ASSIGNMENT: In full and word for word, restate the lines of the listing.

AVAILABLE DATA:
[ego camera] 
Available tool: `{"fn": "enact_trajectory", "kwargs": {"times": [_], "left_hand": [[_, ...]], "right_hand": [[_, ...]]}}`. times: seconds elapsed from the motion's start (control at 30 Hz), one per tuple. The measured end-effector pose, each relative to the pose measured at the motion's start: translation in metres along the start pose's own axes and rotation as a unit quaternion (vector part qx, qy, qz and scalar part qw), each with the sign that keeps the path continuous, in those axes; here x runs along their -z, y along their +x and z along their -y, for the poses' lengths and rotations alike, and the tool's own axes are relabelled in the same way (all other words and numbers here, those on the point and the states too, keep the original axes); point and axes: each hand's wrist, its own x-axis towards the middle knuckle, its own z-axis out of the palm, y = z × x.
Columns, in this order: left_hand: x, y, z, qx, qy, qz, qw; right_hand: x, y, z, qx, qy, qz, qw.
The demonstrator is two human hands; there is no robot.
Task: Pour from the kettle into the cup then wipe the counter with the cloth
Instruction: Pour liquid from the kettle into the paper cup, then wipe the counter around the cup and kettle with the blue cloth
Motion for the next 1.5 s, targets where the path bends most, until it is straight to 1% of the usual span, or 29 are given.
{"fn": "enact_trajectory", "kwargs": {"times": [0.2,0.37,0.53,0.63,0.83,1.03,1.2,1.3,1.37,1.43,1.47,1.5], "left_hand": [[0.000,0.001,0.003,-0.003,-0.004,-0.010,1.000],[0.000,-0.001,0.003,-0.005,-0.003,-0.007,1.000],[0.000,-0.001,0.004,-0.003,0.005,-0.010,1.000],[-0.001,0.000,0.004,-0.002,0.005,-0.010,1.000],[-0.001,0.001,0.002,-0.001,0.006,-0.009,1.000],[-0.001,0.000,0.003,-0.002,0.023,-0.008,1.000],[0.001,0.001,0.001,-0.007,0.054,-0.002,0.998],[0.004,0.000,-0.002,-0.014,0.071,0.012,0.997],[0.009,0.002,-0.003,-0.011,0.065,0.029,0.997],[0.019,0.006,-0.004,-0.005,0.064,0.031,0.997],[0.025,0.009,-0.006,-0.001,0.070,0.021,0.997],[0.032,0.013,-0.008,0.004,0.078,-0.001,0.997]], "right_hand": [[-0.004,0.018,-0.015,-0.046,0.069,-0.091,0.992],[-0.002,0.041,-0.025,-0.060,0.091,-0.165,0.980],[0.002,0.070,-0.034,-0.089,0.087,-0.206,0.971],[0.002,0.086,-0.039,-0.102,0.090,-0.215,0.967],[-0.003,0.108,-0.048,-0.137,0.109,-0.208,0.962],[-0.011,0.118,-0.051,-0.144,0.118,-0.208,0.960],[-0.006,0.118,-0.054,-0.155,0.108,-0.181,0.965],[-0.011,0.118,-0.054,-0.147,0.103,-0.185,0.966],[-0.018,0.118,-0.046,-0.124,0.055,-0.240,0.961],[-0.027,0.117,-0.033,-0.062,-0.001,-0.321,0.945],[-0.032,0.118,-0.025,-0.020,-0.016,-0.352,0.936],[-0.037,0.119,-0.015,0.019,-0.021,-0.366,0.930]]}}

TASK SOLUTION:
[ego camera] 
Available tool: `{"fn": "enact_trajectory", "kwargs": {"times": [_], "left_hand": [[_, ...]], "right_hand": [[_, ...]]}}`. times: seconds elapsed from the motion's start (control at 30 Hz), one per tuple. The measured end-effector pose, each relative to the pose measured at the motion's start: translation in metres along the start pose's own axes and rotation as a unit quaternion (vector part qx, qy, qz and scalar part qw), each with the sign that keeps the path continuous, in those axes; here x runs along their -z, y along their +x and z along their -y, for the poses' lengths and rotations alike, and the tool's own axes are relabelled in the same way (all other words and numbers here, those on the point and the states too, keep the original axes); point and axes: each hand's wrist, its own x-axis towards the middle knuckle, its own z-axis out of the palm, y = z × x.
Columns, in this order: left_hand: x, y, z, qx, qy, qz, qw; right_hand: x, y, z, qx, qy, qz, qw.
The demonstrator is two human hands; there is no robot.
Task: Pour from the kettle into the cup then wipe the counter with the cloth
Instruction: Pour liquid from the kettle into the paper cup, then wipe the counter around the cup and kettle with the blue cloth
Motion for the next 1.5 s, targets where the path bends most, until it is straight to 1% of the usual span, or 29 are given.
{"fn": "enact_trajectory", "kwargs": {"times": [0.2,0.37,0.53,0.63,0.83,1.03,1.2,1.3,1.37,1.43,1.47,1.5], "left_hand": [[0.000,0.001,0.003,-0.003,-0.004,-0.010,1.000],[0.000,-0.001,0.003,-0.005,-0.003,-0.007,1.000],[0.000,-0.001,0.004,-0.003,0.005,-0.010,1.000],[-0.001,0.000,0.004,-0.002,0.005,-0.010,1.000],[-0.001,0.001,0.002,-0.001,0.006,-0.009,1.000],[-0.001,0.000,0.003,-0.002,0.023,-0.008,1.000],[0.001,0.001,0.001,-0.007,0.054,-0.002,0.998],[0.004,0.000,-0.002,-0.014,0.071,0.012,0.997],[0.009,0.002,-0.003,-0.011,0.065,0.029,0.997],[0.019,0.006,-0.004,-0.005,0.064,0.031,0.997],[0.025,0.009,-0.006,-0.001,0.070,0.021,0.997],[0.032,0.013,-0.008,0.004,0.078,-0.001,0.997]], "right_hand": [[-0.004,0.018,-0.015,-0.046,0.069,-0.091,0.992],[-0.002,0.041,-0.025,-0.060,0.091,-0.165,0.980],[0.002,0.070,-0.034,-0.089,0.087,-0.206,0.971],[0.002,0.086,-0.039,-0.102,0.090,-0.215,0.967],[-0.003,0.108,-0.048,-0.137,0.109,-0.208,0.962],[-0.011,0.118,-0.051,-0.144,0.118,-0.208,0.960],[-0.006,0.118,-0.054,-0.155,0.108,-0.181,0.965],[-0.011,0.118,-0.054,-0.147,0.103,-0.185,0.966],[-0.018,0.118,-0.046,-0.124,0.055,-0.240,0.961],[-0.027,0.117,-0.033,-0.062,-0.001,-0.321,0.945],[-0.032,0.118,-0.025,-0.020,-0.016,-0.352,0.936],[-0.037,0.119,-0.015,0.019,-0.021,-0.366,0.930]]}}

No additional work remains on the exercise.